PHOTO: Sony Pictures Classics

Chalamet is a revelation. Having small, noteworthy moments in features as diverse as Greta Gerwig’s Lady Bird, Julia Hart’s Miss Stevens and Scott Cooper’s upcoming Christian Bale/Wes Studi Western Hostiles, as much as I’ve liked the young actor’s performances in the past that still did not prepare me for just how superb he would be here. Chalamet channels all of Elio’s idiosyncratic tendencies and mannerisms as if he’s been playing the character since birth, the way in which he interacts with Stuhlbarg, Casar, Garrel and every other member of the cast as easygoing as it is unforced. His chemistry with Hammer is off the charts, the emotions flowing between the two actors having an informal power that is as comforting as it is undeniably sexy. But it is the pain he nakedly showcases when Elio is hurt or is forced to deal with the ramifications of his actions where Chalamet soars, the final sequences of the movie haunting in their simplistic naturalism in large part thanks to the actor’s spellbinding performance.

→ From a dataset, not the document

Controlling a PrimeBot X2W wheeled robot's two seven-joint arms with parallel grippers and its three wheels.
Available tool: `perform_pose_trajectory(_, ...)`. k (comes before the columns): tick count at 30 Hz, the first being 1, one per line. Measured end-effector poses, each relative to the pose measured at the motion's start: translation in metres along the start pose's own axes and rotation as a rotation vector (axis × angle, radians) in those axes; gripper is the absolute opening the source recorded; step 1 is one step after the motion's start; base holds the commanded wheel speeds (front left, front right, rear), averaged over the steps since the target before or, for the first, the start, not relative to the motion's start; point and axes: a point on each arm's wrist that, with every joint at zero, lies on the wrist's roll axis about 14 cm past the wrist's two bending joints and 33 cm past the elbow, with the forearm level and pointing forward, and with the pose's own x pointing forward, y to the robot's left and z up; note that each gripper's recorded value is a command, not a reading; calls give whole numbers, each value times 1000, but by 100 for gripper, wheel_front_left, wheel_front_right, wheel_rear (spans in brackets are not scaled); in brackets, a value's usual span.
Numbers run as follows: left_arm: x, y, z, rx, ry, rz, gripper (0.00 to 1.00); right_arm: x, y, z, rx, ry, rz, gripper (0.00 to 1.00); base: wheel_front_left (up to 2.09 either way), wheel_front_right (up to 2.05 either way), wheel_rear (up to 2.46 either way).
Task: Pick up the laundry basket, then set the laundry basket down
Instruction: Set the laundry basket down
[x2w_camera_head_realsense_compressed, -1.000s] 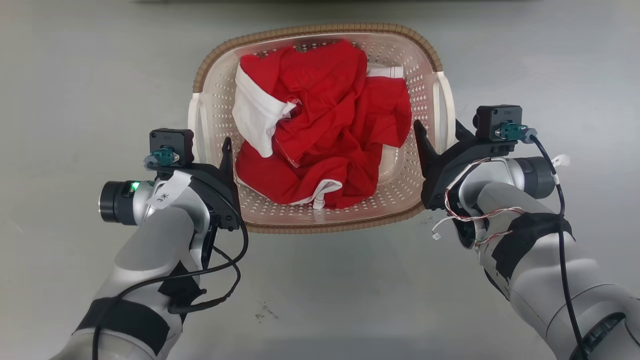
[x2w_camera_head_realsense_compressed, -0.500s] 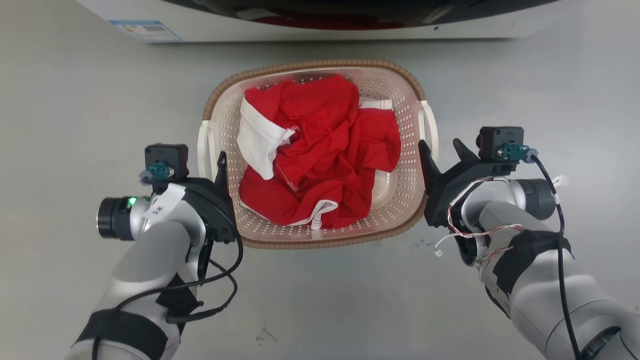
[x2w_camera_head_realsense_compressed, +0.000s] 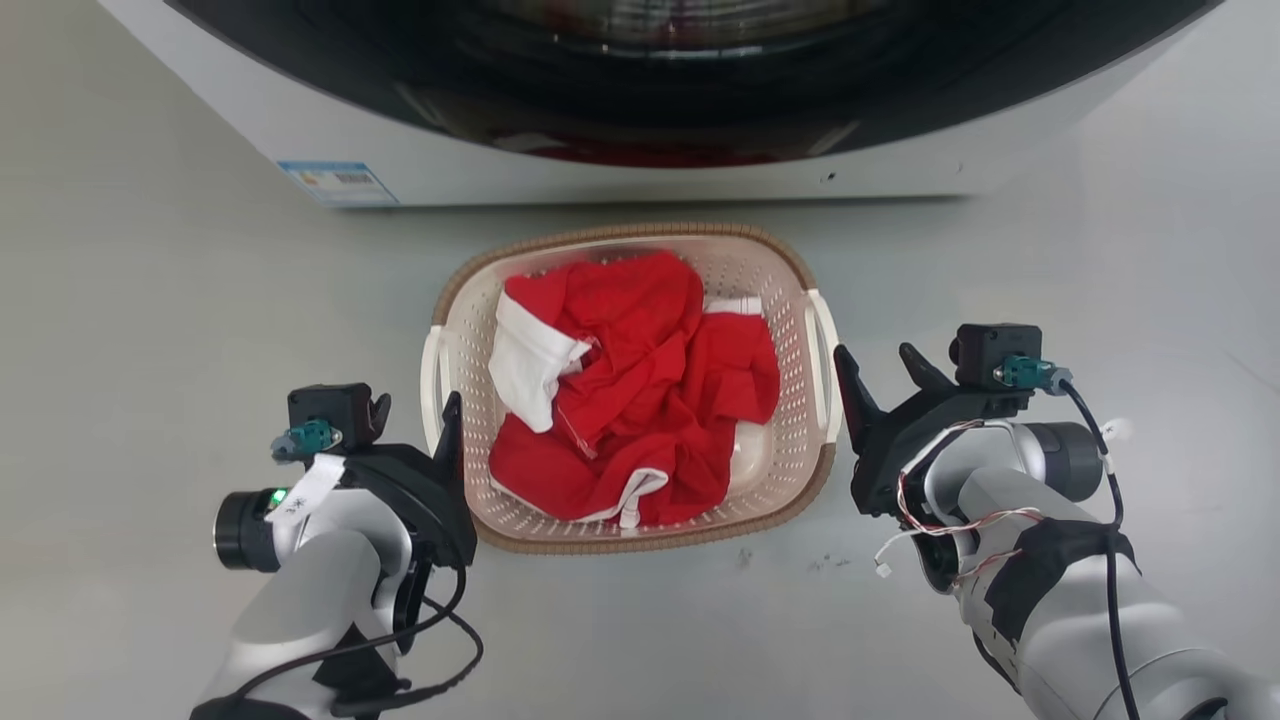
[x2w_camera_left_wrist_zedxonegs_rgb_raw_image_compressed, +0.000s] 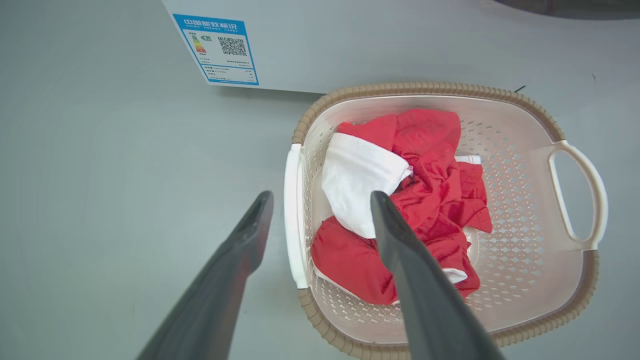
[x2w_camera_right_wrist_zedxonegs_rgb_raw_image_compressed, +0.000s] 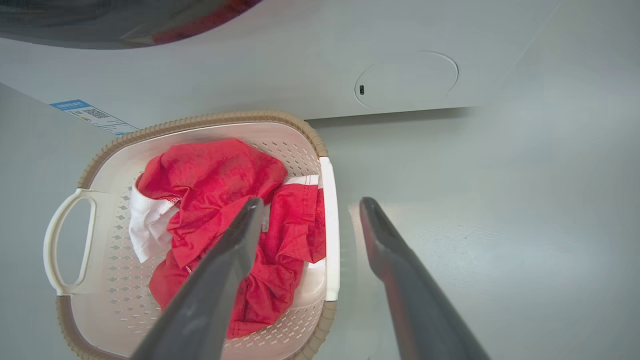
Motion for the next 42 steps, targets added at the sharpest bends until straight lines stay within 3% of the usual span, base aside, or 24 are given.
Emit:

Guadagnino remains as visually confident a director as there is working today. Working with esteemed cinematographer Sayombhu Mukdeeprom (Uncle Boonmee Who Can Recall His Past Lives), the sights the filmmaker chooses to showcase at the periphery of the screen are almost always just as important as the ones sitting in the center of the frame. This gives the film a look that, while calmingly recognizable, is just as equally its own living, breathing entity as well. The image comes alive in much the same way Elio does, growing in depth, complexity and introspective candor as events slowly make their way towards their emotionally affecting conclusion. Call Me by Your Name might not go anywhere unexpected, yet that doesn’t make getting to the destination any less of a joy, Guadagnino’s latest a marvel of truthful nuance worthy of a standing ovation.